四人目の将軍。それを上官が知らなかったでは済まされない。
「し……失礼しました、将軍閣下……ッ!」
最初にひざをついたのは、帳簿を持っていた中年の兵だった。続いて次々と、慌てて地面に頭を垂れる姿が並ぶ。酒気の残る口調が消え、緊張が場を支配する。
俺は一歩、前に出る。
「……ここが、補給の心臓部とはな」
呆れにも似た吐息を漏らし、冷たい視線を倉庫内に走らせる。
「――笑わせる」
眠りから目覚めかけた将校たちが、慌てて立ち上がりかけるが、その前に俺の声が酒気を帯びた空気を裂いた。
「酒は戦略物資だ!決戦前の戦意向上、軽度の傷への治療――使い道はいくらでもある。だが貴様らは、それをただ娯楽のためだけに垂れ流している」
将校たちが顔を引きつらせる。中には言い訳を探すように口を開きかけた者もいたが、俺はそれを許さなかった。

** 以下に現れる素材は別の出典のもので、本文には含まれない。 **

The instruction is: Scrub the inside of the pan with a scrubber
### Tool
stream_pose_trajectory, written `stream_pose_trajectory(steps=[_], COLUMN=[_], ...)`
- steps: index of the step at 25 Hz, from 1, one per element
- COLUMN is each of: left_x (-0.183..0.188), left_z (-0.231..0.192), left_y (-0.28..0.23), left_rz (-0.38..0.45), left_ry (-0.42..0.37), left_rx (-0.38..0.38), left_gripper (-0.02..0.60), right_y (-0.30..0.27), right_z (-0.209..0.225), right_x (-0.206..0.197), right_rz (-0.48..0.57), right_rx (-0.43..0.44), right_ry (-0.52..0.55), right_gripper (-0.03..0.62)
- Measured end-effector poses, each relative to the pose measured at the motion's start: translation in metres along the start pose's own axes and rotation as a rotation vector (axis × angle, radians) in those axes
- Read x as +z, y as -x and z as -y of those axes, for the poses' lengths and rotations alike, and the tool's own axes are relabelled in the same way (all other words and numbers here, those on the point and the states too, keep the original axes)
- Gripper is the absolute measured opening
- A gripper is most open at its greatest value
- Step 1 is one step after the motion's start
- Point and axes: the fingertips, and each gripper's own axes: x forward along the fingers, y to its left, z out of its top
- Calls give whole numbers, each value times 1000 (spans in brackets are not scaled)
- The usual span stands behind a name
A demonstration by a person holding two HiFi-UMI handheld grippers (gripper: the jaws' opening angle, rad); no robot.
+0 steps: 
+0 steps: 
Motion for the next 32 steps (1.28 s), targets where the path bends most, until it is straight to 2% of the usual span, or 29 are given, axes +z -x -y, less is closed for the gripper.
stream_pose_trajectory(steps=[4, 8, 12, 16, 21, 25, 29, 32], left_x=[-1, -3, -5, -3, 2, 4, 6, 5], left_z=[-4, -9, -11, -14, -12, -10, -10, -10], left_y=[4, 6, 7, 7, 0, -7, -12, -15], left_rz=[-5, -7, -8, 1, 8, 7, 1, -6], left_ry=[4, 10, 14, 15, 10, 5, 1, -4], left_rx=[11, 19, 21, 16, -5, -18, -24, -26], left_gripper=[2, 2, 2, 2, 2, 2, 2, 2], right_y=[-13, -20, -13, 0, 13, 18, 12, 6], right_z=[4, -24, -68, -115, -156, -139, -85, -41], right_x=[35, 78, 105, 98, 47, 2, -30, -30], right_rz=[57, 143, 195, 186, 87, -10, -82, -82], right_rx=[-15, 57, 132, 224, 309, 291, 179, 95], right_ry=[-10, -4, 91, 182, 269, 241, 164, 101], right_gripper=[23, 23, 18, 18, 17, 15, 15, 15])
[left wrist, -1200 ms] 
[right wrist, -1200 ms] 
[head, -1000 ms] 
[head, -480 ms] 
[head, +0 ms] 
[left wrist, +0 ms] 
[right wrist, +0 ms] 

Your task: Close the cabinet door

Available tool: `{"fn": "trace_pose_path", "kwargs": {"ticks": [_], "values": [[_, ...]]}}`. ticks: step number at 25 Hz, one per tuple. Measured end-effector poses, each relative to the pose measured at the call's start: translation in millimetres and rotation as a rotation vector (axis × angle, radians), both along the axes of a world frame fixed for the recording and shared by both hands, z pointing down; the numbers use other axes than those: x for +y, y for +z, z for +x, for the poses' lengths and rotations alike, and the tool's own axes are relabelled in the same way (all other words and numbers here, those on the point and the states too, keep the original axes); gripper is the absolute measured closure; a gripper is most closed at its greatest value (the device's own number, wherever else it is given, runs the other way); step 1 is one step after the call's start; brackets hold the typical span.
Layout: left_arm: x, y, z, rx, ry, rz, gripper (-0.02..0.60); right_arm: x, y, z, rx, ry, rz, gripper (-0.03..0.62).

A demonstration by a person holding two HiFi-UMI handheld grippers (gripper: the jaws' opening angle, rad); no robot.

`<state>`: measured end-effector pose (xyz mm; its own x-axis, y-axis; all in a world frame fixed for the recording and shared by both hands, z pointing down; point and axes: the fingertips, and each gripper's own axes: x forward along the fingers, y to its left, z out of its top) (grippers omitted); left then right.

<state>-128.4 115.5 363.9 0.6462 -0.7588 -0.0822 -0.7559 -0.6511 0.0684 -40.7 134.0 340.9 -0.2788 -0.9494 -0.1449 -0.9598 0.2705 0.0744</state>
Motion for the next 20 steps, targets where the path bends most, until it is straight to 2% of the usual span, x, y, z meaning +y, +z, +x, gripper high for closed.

「貴様らの怠慢は、我らの勝利を遠ざけた。 それを忘れるな――!」
鋭く叩きつけるような言葉に、空気が震えた。
「今よりこの補給倉庫は、俺の直轄とする。横流しの記録、物資の偏り、すべて洗い出せ。協力を拒む者は即座に首を刎ねろ!喜べ、死の戦列に加わらせてやる!」
ざわ……と兵たちの背が凍るように固まる。
俺の背後からは、ザルグが不敵に笑みを浮かべ、テルンがわざとらしく鼻で笑う。
「族長、ここはムルガン将軍の管轄だろ?奪ったらまずいんじゃない?」
「諦めろ……バルドは元からそういうやつだ」
グルが肩をすくめる。だが、その声には確かな信頼がこもっていた。
「――テルン。お前が、この補給区画の監査責任者だ」
「……えぇ〜、俺ぇ〜? なんでぇ? 俺ってば現場主義の色男なんだけど?」
「破ったヤツは――射殺しても構わん」
「さっすが族長! じゃ、やらせてもらうよ。ムルガン配下もビシバシ管理しちゃうから!」
そして、ここからが“再建”の始まりだ。